Department of Biostatistics, UCLA School of Public Health, University of California, Los Angeles, CA 90095-1772,USA.
Interface Focus. 2011 Dec 6;1(6):886-94. doi: 10.1098/rsfs.2011.0041. Epub 2011 Aug 31.
We propose a Bayesian multivariate model in which a single linear combination of the covariates predict multiple outcomes simultaneously. The single linear combination is a data-derived score along the lines of the Apache or Charlson index scores for critically ill patients, the Karnofsky or Eastern Cooperative Oncology Group score for cancer patients or Euro-score for cardiac patients that may be used to predict multiple outcomes. Outcomes may be discrete or continuous and we use a composition of generalized linear models for the marginal distribution for each outcome. We explain how to set the prior distribution and we use Markov chain Monte Carlo methods to calculate the posterior distribution. We propose two types of expanded models to diagnose whether each outcome indeed has predictor effects common with the other outcomes, and whether a particular predictor is commonly predictive for all outcomes. We determine a final model based on the diagnostic models. The method is applied to a study yielding multiple psychometric outcomes of mixed type measured in young people living with human immunodeficiency virus.

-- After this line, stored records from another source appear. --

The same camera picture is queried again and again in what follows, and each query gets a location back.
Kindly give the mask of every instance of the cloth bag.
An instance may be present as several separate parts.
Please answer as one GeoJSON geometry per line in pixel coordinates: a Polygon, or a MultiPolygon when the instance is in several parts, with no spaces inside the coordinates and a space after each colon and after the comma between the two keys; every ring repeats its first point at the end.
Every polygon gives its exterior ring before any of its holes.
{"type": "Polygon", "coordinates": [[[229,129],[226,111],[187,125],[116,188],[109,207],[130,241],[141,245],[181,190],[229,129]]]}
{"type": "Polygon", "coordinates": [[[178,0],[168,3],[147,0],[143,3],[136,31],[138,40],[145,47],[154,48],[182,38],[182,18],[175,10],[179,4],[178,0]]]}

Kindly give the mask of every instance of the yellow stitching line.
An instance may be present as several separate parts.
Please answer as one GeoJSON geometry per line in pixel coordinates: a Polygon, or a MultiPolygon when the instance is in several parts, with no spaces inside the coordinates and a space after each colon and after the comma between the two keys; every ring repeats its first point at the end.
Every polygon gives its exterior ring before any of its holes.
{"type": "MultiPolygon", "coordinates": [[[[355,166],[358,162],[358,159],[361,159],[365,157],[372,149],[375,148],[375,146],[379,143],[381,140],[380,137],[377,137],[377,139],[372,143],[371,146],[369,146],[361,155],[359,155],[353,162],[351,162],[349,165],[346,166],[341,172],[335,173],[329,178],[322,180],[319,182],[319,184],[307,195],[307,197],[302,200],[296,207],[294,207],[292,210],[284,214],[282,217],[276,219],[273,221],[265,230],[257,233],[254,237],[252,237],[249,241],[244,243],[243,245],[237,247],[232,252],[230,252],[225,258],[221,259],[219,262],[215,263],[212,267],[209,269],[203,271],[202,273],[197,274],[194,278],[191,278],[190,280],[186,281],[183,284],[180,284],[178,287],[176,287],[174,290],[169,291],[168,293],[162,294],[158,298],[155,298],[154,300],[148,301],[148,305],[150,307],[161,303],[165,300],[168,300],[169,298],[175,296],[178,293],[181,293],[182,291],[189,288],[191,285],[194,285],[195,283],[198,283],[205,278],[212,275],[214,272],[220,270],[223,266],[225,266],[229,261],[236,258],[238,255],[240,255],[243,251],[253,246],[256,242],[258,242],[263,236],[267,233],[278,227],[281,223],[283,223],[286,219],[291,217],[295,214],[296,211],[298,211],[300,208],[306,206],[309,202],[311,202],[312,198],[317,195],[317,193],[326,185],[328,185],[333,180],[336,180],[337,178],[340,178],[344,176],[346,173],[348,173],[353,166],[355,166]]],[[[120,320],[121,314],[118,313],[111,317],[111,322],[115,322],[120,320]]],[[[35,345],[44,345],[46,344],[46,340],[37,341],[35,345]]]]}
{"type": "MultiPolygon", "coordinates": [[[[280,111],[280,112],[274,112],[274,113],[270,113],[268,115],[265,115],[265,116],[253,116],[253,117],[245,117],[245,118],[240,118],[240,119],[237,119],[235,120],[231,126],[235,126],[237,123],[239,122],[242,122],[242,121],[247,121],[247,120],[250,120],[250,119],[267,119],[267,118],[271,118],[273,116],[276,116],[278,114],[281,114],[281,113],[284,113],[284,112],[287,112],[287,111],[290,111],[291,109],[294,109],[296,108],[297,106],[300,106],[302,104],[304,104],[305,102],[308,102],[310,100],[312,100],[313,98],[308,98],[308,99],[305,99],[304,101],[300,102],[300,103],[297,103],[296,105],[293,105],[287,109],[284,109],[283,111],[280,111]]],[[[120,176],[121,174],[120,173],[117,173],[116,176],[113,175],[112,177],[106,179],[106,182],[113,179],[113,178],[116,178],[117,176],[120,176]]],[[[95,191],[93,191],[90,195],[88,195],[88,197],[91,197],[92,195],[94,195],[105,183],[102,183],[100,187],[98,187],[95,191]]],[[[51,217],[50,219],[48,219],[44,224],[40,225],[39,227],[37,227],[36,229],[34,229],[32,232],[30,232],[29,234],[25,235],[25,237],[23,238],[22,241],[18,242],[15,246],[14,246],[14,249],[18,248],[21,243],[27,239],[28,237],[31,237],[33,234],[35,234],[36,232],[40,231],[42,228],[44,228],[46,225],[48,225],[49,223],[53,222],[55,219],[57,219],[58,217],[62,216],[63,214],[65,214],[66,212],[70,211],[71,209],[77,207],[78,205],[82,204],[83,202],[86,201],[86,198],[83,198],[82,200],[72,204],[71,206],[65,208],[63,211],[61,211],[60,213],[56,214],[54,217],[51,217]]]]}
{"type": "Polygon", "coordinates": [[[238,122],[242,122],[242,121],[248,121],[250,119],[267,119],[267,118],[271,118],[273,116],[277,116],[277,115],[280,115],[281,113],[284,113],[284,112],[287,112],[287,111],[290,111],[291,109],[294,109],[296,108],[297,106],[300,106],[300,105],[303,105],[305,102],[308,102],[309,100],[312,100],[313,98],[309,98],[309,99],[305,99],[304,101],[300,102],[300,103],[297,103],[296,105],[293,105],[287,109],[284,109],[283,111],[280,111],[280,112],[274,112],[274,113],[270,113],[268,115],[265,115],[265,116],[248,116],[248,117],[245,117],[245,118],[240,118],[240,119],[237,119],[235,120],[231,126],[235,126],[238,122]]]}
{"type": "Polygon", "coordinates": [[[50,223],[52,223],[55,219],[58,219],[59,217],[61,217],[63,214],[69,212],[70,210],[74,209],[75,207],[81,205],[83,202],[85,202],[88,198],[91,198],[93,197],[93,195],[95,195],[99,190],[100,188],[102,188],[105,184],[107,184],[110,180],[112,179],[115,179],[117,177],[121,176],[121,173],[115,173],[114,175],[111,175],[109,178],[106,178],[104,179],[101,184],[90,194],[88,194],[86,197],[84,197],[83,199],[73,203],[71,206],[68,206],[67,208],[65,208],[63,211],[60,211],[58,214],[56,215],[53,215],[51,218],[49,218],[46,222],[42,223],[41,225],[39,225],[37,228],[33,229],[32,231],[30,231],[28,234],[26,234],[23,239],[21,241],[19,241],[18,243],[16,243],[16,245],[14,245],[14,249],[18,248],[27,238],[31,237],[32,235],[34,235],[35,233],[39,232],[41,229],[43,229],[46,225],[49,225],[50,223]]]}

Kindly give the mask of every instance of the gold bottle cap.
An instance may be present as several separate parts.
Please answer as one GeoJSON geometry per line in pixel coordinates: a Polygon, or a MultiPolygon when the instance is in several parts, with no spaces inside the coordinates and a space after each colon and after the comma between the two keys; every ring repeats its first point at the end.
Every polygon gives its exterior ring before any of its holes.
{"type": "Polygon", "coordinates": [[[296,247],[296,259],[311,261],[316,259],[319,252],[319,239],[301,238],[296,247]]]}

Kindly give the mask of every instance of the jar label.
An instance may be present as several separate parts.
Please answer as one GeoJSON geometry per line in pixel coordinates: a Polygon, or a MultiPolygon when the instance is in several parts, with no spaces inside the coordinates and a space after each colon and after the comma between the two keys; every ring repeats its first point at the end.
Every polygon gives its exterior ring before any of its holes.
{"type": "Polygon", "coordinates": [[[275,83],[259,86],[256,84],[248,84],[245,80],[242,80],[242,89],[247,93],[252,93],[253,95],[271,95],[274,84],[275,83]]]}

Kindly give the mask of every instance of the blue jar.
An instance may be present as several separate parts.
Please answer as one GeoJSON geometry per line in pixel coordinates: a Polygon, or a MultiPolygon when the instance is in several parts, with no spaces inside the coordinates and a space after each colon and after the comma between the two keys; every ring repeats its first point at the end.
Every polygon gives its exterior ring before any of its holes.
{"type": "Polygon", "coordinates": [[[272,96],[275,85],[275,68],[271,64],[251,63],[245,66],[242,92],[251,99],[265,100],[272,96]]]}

我们提出了一个贝叶斯多变量模型,其中协变量的单一线性组合可以同时预测多个结果。单一的线性组合是沿着危重病患者的 Apache 或 Charlson 指数评分、癌症患者的 Karnofsky 或 Eastern Cooperative Oncology Group 评分或心脏病患者的 Euro 评分的思路得出的得分,可用于预测多个结果。结果可以是离散的或连续的,我们为每个结果的边缘分布使用广义线性模型的组合。我们解释了如何设置先验分布,并使用马尔可夫链蒙特卡罗方法来计算后验分布。我们提出了两种扩展模型来诊断每个结果是否确实与其他结果具有共同的预测效果,以及特定的预测因子是否对所有结果都具有共同的预测作用。我们根据诊断模型确定最终模型。该方法应用于一项研究,该研究产生了年轻人携带人类免疫缺陷病毒时的多种混合类型的心理计量学结果。